#### [PROMPT]
From the first line to the last, restate the material word for word, omitting pictures.

------------------------

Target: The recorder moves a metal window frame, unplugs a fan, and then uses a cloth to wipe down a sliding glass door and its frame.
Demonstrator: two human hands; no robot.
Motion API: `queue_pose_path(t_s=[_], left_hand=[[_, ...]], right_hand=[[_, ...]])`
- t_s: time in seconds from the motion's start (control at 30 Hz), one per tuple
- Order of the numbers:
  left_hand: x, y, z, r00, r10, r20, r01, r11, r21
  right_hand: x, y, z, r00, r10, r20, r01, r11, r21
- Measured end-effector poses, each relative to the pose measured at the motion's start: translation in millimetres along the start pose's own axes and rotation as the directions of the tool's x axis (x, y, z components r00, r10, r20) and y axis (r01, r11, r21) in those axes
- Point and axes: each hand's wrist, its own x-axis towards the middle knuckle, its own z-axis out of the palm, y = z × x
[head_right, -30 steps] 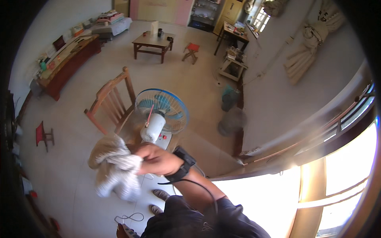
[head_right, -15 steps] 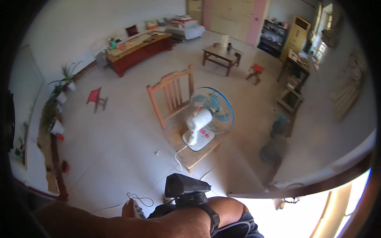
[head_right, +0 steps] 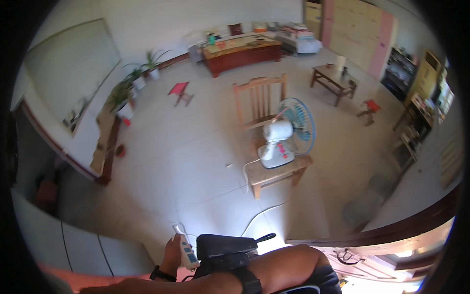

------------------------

#### [OUTPUT FOR THIS EXERCISE]
Target: The recorder moves a metal window frame, unplugs a fan, and then uses a cloth to wipe down a sliding glass door and its frame.
Demonstrator: two human hands; no robot.
Motion API: `queue_pose_path(t_s=[_], left_hand=[[_, ...]], right_hand=[[_, ...]])`
- t_s: time in seconds from the motion's start (control at 30 Hz), one per tuple
- Order of the numbers:
  left_hand: x, y, z, r00, r10, r20, r01, r11, r21
  right_hand: x, y, z, r00, r10, r20, r01, r11, r21
- Measured end-effector poses, each relative to the pose measured at the motion's start: translation in millimetres along the start pose's own axes and rotation as the directions of the tool's x axis (x, y, z components r00, r10, r20) and y axis (r01, r11, r21) in those axes
- Point and axes: each hand's wrist, its own x-axis towards the middle knuckle, its own z-axis out of the palm, y = z × x
[head_right, -30 steps] 
[head_right, -15 steps] 
[head_right, +0 steps] 

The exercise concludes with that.